*** MATERIAL SHOWN
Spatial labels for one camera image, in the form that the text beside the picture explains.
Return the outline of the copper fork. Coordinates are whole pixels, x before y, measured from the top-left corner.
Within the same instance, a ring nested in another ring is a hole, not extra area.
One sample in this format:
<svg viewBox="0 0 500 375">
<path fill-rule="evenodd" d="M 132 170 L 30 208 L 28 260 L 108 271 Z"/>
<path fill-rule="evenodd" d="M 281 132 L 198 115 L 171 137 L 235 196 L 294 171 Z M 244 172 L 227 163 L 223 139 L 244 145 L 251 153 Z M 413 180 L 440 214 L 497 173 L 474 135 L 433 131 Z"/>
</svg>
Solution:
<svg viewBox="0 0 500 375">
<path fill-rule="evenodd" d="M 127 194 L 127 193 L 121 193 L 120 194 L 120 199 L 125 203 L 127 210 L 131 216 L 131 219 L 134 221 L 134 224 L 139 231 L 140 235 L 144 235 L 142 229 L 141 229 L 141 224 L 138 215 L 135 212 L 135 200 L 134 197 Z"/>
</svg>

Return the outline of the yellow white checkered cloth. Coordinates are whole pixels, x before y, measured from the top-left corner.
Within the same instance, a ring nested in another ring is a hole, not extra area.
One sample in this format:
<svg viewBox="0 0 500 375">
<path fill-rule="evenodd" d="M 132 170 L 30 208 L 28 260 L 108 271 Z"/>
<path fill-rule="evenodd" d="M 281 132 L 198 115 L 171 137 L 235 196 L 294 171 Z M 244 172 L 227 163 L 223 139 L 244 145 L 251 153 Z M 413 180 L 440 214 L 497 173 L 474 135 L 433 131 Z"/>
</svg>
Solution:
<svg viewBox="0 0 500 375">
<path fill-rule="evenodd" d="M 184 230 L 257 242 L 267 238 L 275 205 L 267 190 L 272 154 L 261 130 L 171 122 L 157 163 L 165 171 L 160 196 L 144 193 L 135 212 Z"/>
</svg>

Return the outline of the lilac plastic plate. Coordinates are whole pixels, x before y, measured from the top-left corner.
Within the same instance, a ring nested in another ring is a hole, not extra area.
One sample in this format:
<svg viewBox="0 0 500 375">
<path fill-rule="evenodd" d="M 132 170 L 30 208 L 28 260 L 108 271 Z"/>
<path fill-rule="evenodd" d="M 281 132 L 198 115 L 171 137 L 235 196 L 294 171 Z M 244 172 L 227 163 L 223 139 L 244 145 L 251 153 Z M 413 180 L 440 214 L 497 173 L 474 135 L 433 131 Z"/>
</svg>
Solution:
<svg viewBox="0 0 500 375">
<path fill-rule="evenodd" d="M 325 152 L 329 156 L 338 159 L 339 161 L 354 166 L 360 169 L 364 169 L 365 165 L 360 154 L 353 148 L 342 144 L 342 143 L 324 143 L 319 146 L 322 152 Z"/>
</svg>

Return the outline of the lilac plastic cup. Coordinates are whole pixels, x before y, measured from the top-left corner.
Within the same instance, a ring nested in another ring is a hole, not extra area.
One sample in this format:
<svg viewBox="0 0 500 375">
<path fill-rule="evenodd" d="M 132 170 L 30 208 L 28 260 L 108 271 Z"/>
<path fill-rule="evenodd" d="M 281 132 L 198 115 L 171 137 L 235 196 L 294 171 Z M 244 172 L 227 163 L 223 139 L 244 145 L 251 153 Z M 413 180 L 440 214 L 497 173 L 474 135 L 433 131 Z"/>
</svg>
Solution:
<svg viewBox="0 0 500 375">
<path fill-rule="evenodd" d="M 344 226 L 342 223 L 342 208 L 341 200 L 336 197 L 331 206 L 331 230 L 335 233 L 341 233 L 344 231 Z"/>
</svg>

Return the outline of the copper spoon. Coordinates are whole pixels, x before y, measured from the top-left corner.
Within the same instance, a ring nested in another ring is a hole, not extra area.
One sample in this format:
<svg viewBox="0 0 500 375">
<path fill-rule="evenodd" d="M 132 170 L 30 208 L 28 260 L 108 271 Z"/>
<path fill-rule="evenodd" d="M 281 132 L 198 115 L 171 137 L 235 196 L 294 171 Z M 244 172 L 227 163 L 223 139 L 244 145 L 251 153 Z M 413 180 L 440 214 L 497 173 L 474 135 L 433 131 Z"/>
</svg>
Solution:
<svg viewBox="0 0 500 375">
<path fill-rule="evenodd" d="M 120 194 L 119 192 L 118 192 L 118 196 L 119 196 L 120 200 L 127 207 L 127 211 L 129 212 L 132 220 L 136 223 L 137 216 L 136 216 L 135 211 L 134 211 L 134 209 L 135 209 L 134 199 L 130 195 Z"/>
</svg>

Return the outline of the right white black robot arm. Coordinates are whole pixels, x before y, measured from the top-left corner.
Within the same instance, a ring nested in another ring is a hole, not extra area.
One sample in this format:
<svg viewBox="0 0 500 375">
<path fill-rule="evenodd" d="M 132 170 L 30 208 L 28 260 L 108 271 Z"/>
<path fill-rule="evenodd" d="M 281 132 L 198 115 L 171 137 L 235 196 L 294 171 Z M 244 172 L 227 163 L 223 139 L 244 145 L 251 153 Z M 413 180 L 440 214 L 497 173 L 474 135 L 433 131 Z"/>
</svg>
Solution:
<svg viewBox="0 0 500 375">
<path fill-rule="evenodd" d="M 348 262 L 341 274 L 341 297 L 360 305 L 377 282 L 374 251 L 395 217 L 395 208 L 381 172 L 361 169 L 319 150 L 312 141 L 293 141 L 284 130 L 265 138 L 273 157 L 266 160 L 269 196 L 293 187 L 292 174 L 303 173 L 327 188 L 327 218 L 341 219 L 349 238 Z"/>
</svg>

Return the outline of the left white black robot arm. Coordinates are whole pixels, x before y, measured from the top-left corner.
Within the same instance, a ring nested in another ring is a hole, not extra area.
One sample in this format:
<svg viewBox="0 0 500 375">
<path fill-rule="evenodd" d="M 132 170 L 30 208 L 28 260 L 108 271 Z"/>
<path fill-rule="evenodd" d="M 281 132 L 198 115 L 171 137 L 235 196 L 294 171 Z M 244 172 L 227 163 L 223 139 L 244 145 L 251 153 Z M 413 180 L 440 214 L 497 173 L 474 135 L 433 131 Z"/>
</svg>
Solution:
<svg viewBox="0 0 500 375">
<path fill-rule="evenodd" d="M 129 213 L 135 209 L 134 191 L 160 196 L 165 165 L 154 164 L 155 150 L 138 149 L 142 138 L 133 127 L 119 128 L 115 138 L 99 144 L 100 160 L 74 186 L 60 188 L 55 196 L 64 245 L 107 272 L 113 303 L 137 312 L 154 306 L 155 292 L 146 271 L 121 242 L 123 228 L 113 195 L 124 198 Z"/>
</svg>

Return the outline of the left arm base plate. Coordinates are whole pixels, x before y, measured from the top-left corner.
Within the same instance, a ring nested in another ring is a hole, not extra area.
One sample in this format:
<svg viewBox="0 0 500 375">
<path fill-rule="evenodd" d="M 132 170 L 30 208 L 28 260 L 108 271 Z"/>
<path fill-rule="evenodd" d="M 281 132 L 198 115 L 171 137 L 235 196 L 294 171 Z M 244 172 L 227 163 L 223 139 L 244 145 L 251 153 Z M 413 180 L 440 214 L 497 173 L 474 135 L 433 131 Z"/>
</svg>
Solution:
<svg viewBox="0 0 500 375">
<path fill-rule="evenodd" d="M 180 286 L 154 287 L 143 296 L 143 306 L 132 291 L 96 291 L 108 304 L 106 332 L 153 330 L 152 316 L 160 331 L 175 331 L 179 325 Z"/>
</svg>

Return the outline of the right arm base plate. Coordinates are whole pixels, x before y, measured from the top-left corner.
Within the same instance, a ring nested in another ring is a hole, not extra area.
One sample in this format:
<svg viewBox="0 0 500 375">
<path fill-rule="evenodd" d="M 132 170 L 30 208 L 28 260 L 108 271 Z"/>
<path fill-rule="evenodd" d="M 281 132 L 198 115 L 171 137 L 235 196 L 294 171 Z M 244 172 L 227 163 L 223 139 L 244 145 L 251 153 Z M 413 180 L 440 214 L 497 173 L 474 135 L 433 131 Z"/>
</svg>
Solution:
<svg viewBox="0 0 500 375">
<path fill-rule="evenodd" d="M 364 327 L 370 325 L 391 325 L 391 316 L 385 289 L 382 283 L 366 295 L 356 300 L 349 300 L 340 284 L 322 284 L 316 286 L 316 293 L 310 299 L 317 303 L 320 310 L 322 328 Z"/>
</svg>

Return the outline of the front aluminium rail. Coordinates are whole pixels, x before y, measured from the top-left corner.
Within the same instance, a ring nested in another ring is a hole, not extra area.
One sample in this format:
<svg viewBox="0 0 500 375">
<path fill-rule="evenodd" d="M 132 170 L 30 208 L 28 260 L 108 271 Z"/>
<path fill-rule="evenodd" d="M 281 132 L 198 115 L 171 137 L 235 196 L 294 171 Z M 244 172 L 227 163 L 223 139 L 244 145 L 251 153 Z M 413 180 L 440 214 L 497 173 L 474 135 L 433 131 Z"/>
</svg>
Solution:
******
INSTRUCTIONS FOR THE TASK =>
Would you count the lines of the listing above that hold the string "whole" and give only the resulting number?

THE COMPLETED TASK =>
10